Furthermore, the gut microbiota has also been confirmed to cause inflammation. Obese people have been identified with different bacteria, which is not the case with slim individuals. The presence of these bacteria alters intestinal permeability, spikes lipopolysaccharide absorption, and induces the activation of certain receptors that activate inflammation and this eventually leads to insulin resistance.
6) Steroid Medications and Insulin Resistance.
Steroids are man-made chemicals designed to work like hormones and are often used to lower inflammation. Examples of steroid medications include prednisone, cortisone, prednisolone, dexamethasone, etc.
Diabetics taking steroid medications may experience an increase in their blood glucose level since these medications are known to alter insulin sensitivity leading to insulin resistance. They also cause the liver to release stored glucose into the blood as they make this organ resistant to insulin.

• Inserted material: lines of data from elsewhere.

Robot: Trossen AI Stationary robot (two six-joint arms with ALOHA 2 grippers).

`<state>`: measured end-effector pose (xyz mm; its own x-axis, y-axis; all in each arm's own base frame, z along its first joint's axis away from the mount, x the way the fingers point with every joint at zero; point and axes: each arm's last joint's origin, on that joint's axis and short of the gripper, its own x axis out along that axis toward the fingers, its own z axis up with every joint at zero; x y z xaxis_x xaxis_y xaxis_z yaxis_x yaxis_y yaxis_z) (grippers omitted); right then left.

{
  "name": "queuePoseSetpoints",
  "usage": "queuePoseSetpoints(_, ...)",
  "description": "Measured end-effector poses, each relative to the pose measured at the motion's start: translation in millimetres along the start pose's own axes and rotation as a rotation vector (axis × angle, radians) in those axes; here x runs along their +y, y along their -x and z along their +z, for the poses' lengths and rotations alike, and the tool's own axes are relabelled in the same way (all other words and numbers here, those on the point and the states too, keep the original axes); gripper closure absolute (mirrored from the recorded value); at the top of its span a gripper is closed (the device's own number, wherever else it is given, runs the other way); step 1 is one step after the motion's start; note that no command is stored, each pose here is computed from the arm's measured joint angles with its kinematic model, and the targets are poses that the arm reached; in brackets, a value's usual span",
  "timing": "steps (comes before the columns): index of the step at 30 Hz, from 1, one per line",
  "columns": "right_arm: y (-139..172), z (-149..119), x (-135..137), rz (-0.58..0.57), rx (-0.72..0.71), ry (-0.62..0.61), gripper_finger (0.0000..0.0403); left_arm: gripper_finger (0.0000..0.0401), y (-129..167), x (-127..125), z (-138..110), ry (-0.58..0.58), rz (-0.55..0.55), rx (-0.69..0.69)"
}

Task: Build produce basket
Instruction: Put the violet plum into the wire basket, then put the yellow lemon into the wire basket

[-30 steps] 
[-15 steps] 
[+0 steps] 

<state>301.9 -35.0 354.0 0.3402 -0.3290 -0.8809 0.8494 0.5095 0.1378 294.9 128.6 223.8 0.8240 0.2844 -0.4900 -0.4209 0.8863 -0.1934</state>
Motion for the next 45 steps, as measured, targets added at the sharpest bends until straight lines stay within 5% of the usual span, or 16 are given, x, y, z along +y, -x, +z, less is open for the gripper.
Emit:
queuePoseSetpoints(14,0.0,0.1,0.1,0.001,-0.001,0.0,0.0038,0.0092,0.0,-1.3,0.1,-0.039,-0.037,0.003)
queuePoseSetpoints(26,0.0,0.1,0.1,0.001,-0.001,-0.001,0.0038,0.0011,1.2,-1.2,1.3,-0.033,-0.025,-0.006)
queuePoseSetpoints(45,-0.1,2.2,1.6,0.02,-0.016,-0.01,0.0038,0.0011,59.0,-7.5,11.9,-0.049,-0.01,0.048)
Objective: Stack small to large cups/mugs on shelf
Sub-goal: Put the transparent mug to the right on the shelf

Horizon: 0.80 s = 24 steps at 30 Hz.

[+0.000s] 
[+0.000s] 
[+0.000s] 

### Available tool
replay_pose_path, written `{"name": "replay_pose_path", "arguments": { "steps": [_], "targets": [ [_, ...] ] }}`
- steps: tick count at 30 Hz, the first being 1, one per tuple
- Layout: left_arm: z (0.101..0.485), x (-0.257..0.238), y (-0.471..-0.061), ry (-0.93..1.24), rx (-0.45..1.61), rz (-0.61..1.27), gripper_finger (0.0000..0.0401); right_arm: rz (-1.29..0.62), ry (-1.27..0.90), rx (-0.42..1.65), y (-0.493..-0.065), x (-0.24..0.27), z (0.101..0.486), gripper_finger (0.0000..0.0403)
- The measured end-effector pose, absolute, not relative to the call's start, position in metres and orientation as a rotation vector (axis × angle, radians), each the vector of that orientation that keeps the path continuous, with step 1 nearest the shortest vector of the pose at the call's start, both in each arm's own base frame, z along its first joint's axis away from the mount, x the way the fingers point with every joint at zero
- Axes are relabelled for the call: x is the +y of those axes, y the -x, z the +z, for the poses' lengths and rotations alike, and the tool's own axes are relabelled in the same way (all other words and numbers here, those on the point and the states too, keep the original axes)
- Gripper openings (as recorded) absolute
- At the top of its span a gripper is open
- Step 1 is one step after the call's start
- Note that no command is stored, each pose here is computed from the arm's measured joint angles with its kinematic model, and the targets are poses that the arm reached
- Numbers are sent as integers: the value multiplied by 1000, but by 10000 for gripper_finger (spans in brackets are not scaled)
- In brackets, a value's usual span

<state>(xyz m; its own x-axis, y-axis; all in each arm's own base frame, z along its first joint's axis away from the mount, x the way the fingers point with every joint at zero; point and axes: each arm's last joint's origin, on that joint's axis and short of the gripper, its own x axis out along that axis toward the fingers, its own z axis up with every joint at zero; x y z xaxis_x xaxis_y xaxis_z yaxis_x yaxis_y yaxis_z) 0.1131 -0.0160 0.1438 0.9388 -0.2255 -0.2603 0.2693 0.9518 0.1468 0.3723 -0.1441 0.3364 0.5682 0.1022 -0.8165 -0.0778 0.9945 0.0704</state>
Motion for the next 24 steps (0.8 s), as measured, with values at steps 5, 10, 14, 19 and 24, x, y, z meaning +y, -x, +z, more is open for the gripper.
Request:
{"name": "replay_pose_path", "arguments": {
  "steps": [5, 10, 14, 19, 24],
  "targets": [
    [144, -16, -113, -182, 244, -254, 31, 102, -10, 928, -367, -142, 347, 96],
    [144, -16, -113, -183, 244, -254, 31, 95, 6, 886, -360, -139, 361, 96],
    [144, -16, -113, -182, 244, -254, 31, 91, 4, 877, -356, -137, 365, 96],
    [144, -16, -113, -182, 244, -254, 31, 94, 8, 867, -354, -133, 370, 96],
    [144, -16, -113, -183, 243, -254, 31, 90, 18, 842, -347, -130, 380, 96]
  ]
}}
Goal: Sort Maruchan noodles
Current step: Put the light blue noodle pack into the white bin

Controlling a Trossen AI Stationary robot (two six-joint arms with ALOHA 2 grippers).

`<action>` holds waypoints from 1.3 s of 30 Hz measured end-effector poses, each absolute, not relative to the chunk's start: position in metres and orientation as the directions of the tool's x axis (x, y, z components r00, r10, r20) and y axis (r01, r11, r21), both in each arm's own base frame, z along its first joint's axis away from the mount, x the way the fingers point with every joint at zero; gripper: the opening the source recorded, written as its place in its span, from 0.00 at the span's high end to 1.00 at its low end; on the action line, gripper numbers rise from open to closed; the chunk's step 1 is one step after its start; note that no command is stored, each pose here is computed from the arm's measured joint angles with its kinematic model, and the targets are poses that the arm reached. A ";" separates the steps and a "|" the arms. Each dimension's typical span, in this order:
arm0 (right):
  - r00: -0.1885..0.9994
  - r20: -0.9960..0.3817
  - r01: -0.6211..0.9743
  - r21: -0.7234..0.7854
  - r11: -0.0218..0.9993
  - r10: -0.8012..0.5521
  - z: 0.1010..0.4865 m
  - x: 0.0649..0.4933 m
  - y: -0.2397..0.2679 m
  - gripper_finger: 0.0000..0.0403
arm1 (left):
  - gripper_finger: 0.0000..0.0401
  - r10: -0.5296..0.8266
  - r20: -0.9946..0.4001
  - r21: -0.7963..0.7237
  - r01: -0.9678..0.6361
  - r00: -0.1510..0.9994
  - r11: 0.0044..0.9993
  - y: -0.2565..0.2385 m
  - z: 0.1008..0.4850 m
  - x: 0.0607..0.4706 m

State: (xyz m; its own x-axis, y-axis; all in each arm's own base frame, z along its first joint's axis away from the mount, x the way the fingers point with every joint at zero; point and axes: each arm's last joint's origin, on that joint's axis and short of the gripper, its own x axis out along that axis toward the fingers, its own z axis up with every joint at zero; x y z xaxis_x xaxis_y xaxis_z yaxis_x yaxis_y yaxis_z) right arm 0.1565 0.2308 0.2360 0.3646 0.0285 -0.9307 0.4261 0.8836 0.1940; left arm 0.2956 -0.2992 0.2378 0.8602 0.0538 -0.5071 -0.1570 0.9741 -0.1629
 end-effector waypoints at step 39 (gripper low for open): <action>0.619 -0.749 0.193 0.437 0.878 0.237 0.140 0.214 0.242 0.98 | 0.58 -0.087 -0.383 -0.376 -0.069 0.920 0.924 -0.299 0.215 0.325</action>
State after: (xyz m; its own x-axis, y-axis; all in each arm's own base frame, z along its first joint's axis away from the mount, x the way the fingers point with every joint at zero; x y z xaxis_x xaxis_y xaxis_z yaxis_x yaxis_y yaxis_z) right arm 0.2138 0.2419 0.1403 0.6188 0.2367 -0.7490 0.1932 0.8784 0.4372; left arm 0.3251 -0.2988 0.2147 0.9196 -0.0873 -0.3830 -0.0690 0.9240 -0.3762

Steroids induce insulin resistance at the level of the muscles by causing a 30-50% reduction in insulin-stimulated glucose uptake and a 70% reduction in insulin-stimulated glycogen synthesis. They are also responsible for the catabolism of proteins which raises serum amino acids thereby altering insulin-signaling in the muscle cell. Steroids also promote lipolysis, increasing the levels of free fatty acids which lead to insulin resistance.
Make sure to consult your physician if you wish to commence taking steroid medications so that your blood glucose level will be under proper check.